Suspiro antes de fechar os olhos, odeio que preciso ir embora, odeio saber o motivo de ter
que ir embora, odeio que não me arrependo, mas infelizmente é necessário. Lentamente eu
me aproximo dos dois, abraçando-os em silêncio. Por uns 5 segundos nos mantemos ali,
sem falar nada, apenas na companhia uns dos outros. Infelizmente meu tempo está
acabando. Levanto a cabeça para olhar para Tanux, não consigo ler seu rosto, mas seu
olhar está tão triste quanto o meu.
“Eu não queria esperar por elas, mas a Anastácia tem um capacete que pode teleportar ou
algo assim.

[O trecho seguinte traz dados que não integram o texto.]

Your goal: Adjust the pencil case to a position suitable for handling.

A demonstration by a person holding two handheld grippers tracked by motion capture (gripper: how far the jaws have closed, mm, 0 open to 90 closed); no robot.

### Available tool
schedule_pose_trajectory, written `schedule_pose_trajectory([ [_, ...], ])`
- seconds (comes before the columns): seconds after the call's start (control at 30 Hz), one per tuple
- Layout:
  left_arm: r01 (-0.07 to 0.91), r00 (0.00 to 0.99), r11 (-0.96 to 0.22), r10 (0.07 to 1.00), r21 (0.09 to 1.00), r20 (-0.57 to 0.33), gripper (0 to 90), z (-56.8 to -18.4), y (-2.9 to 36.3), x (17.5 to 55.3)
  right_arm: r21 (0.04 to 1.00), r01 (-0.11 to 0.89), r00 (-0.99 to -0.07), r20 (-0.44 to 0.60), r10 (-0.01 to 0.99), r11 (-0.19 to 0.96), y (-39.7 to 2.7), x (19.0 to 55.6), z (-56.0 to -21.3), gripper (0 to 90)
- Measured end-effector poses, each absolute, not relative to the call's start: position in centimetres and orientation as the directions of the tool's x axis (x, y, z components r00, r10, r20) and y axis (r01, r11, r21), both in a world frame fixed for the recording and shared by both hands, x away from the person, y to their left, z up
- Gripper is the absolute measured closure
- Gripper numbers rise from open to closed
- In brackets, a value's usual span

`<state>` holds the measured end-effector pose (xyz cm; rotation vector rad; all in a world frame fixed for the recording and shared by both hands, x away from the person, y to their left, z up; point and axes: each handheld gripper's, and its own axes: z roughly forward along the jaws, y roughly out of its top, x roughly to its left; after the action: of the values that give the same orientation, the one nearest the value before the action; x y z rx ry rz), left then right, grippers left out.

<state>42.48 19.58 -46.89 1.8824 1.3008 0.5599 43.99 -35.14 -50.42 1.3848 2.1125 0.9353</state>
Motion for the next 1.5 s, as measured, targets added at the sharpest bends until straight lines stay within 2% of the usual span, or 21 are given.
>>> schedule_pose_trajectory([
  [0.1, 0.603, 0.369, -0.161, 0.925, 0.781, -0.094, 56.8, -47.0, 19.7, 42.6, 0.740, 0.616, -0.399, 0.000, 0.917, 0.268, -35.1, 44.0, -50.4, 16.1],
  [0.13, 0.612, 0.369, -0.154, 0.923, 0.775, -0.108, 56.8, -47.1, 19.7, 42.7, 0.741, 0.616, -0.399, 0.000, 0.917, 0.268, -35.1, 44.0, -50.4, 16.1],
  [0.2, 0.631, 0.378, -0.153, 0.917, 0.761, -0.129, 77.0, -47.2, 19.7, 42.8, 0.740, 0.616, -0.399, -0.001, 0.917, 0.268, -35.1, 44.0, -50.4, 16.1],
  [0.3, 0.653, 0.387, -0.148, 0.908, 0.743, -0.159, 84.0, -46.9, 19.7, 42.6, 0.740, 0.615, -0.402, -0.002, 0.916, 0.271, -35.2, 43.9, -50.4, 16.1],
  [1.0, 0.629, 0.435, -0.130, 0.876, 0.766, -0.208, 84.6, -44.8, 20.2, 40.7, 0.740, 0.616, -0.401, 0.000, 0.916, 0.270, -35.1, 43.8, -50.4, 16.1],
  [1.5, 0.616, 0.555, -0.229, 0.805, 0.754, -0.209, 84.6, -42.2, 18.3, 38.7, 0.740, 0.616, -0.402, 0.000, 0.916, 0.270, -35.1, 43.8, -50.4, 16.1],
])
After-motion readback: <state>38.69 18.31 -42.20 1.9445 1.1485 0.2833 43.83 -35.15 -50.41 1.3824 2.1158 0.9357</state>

Espera elas depois do bosque que elas vão levar vocês pra fora daqui, a Tipsy
e o Topsy podem levar meu lugar e o do Jimjar e a Sentry o do Sarith, se ela quiser sair, por
favor, faz isso por mim.”
⠀⠀⠀⠀Antes de sua resposta, antes que eu finalmente desabe em lágrimas como quero fazer
desde que voltei novamente um portal se abre debaixo dos meus pés, dessa vez eu não
estou no controle, olho para meus amigos pela última vez, não sei quando voltarei, não sei
se voltarei. Eles estão comigo a bastante tempo, mas não tanto quanto Jimjar ou Sarith, não
tanto quanto Tipsy e Topsy, espero que eles fiquem bem, espero que eles me desculpem e
espero que esse seja meu último suspiro.